* EXERCISE REQUIREMENTS
Down to the last line, print the data that follows exactly, without its pictures.
:: PROVIDED MATERIAL ::
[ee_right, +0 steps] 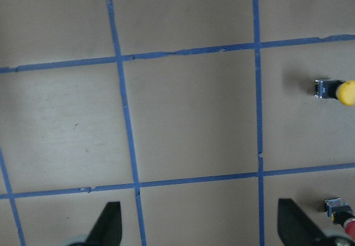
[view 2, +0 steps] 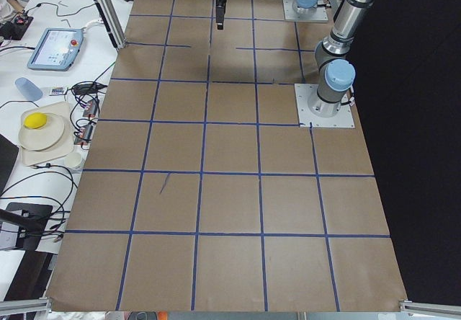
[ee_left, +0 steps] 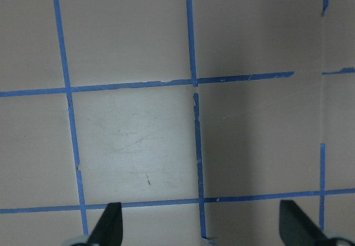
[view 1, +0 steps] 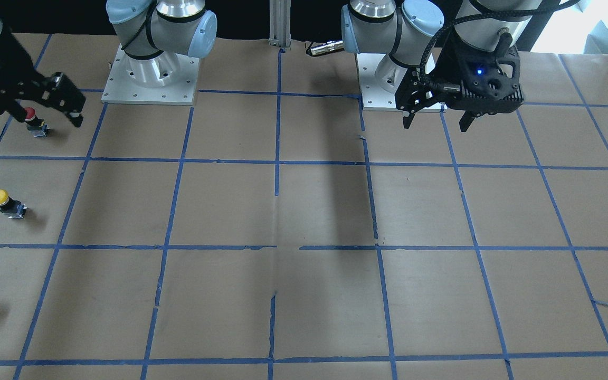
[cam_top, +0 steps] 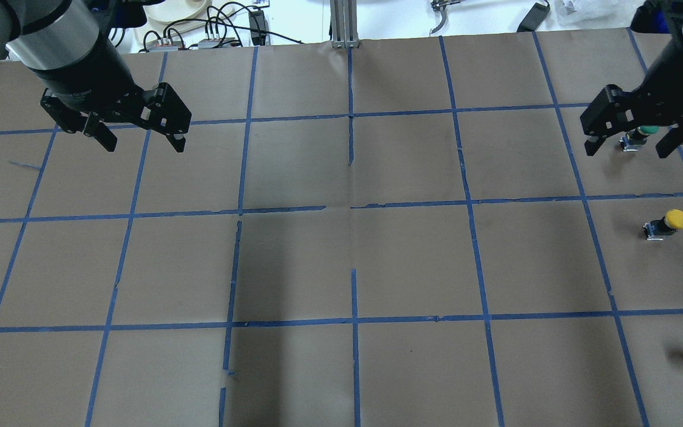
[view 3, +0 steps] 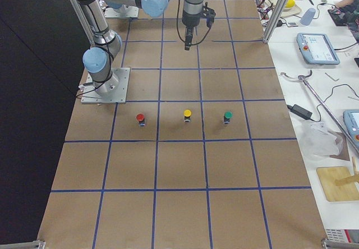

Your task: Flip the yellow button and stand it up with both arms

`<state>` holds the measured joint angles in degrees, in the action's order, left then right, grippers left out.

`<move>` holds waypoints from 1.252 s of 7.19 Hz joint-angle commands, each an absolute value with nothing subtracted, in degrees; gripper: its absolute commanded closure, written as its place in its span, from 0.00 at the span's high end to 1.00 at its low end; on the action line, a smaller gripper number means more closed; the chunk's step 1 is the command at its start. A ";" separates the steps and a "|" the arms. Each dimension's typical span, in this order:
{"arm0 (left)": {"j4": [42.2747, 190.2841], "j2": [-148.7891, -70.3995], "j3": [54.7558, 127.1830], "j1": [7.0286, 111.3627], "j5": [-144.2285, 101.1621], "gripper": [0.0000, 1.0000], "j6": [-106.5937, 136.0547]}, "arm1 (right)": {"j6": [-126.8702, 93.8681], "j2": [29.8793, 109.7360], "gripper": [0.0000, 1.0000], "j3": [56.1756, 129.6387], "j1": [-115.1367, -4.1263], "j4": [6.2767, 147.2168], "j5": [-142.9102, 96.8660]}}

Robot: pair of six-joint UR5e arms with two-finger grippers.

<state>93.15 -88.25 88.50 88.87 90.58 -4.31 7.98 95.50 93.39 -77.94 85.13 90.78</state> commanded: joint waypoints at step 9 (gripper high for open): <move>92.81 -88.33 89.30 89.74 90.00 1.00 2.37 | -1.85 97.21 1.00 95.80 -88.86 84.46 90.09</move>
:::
* TASK ANSWER
[ee_right, +0 steps] 
[view 2, +0 steps] 
[ee_left, +0 steps] 
[view 1, +0 steps] 
[cam_top, +0 steps] 
[view 3, +0 steps] 

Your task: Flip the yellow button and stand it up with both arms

`<state>` holds the measured joint angles in degrees, in the action's order, left then right, grippers left out.

`<move>` holds waypoints from 1.252 s of 7.19 Hz joint-angle commands, each an absolute value with nothing subtracted, in degrees; gripper: its absolute commanded closure, written as its place in its span, from 0.00 at the span's high end to 1.00 at its low end; on the action line, a smaller gripper number means more closed; the chunk's step 1 is the command at its start. A ";" separates the steps and a "|" the arms. Each dimension's typical span, in this order:
{"arm0 (left)": {"j4": [42.2747, 190.2841], "j2": [-148.7891, -70.3995], "j3": [54.7558, 127.1830], "j1": [7.0286, 111.3627], "j5": [-144.2285, 101.1621], "gripper": [0.0000, 1.0000], "j6": [-106.5937, 136.0547]}, "arm1 (right)": {"j6": [-126.8702, 93.8681], "j2": [29.8793, 109.7360], "gripper": [0.0000, 1.0000], "j3": [56.1756, 129.6387], "j1": [-115.1367, -4.1263], "j4": [6.2767, 147.2168], "j5": [-142.9102, 96.8660]}}

Robot: pair of six-joint UR5e arms with two-finger grippers.

<state>93.15 -88.25 88.50 88.87 90.58 -4.31 7.98 95.50 93.39 -77.94 85.13 90.78</state> commanded: joint waypoints at step 9 (gripper high for open): <move>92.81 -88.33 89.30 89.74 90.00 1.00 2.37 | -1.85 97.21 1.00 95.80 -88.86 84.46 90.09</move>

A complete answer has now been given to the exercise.